このプロジェクトについて

Ark UIは、Chakra UIチームによってメンテナンスされているオープンソースのヘッドレスコンポーネントライブラリです。デザインシステムやウェブアプリケーション構築のためのスタイルなしのロジックとアクセシビリティレイヤーを提供し、視覚的なスタイリングはすべて開発者に委ねられています。 **コアアプローチ** このプロジェクトは、コンポーネントの動作と外観を分離しています。すべてのコンポーネントにデフォルトスタイルが適用されていないため、チームはTailwind、Panda CSS、EmotionやStyled ComponentsなどのCSS-in-JSソリューション、CSS Modules、またはプレーンなCSSを適用できます。その目的は、テスト済みのインタラクションとアクセシビリティ動作を継承しつつ、デザインシステム作成者にプレゼンテーションの完全な制御権を与えることです。 **アーキテクチャ** コンポーネントロジックはZag.jsの有限ステートマシンに基づいて構築されています。READMEによると、これにより予測可能で型安全な状態遷移、容易なテストとデバッグ、およびエッジケースの削減が実現します。同一のコンポーネント動作がReact、Solid、Vue、Svelte向けの個別のパッケージを通じて提供されるため、ロジックを書き直すことなく、フレームワーク間で一つのAPIサーフェスを共有できます。
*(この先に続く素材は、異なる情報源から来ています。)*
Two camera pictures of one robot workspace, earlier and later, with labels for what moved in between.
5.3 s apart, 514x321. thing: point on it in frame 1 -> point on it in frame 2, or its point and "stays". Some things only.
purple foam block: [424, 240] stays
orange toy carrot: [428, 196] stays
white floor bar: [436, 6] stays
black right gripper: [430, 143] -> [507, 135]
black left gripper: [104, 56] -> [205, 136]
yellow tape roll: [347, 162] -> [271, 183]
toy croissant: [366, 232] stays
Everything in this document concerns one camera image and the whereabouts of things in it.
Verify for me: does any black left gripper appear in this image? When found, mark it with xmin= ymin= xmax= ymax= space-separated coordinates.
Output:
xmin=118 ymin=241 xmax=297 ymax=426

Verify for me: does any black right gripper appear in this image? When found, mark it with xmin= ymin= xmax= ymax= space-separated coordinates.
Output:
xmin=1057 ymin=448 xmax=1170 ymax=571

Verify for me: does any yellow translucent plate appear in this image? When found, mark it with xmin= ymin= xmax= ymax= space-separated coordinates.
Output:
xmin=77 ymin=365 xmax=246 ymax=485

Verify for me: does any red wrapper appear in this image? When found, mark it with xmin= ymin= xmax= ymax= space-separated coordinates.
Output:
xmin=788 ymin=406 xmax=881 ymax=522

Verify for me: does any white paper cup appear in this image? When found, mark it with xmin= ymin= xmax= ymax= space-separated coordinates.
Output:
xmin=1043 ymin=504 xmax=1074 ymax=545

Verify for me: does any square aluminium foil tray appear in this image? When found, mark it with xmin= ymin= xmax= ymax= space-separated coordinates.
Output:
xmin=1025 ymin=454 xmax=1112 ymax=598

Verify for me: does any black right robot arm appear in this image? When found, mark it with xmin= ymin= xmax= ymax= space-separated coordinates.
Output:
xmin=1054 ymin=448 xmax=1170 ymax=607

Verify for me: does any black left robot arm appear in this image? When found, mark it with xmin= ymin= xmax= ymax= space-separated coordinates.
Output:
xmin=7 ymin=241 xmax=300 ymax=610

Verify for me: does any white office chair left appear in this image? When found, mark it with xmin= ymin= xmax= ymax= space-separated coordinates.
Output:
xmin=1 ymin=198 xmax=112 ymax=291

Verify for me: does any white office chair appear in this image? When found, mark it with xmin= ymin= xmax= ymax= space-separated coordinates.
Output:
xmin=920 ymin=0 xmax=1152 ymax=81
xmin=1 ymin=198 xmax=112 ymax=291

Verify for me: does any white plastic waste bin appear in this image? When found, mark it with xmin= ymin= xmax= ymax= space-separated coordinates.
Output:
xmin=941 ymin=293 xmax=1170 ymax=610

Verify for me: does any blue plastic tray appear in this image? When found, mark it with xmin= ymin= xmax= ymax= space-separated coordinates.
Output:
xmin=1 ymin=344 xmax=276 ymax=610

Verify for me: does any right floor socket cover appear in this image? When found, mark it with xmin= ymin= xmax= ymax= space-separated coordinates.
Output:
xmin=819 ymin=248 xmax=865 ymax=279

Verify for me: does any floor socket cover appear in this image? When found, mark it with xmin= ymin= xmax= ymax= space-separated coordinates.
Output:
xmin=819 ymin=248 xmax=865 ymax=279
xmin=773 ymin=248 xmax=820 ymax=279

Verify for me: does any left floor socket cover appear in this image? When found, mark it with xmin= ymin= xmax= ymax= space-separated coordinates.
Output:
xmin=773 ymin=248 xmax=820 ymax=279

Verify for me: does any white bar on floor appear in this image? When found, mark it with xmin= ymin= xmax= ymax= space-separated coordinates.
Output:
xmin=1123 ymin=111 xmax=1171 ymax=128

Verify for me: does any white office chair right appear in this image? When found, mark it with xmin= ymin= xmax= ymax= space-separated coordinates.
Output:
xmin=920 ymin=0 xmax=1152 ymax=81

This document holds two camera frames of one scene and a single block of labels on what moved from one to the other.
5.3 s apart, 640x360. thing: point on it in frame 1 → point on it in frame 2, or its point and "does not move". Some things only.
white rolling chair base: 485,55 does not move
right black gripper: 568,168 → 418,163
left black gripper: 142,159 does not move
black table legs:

各パッケージはTypeScriptで完全に型定義されています。 **アクセシビリティ** READMEでは、コンポーネントがWAI-ARIAデザインパターンに従い、支援技術でテストされていることが述べられています。適切なARIA属性とロール、キーボードナビゲーション、フォーカス管理、スクリーンリーダーへの通知、およびRTL(右から左へ読む言語)サポートなどの機能が備わっています。 **コンポーネント** Ark UIは、概ね以下のようにグループ化された45以上のコンポーネントを提供しています: - レイアウトとナビゲーション: Accordion, Tabs, Splitter, Steps, Tree View, Tour - オーバーレイ: Dialog, Popover, Tooltip, Hover Card, Bottom Sheet, Floating Panel - フォームと入力: Checkbox, Radio Group, Select, Combobox, Number Input, Pin Input, Tags Input, Editable, File Upload, Color Picker, Date Picker, Password Input, Signature Pad, Slider, Angle Slider, Rating Group, Switch, Toggle, Toggle Group - データ表示: Avatar, Highlight, Progress, QR Code, Format, JSON Tree View, Marquee - ユーティリティ: Carousel, Clipboard, Collapsible, Field, Fieldset, Menu, Pagination, Portal, Presence, Scroll Area, Segment Group, Timer, Toast, Client Only, Download Trigger, Focus Trap, Frame, Collection, Listbox **インストールと使用方法** フレームワークごとに専用のnpmパッケージ(`@ark-ui/react`, `@ark-ui/solid`, `@ark-ui/vue`, `@ark-ui/svelte`)が用意されています。コンポーネントは `@ark-ui/react/dialog` のように個別にインポートされ、Root, Trigger, Backdrop, Positioner, Content, Title, Description, CloseTriggerなどのプリミティブから構成されます。READMEでは、4つのフレームワークすべてでほぼ同一のマークアップでレンダリングされるDialogの例が示されています。 **エコシステム** Ark UIはChakra UI v3の基盤となっており、READMEではその上に構築されたスタイル付きコンポーネントセットとしてPark UIやTark UIについても言及されています。また、個別のintegrationsフォルダでは、AI支援開発のためのMCPサーバーが提供されています。 **ドキュメントとコミュニティ** ガイド、コンポーネントごとのAPIリファレンス、例、およびスタイリングレシピは ark-ui.com で公開されています。プロジェクトにはDiscordコミュニティ、機能リクエストのための公開Cannyロードマップ、およびブログがあります。コントリビューションはコントリビューティングガイドを通じて受け付けられており、サポートはドキュメント、Discord、GitHub Issuesを通じて提供されています。開発はOpen Collectiveを通じて資金提供されており、プロジェクトはMITライセンスの下でリリースされています。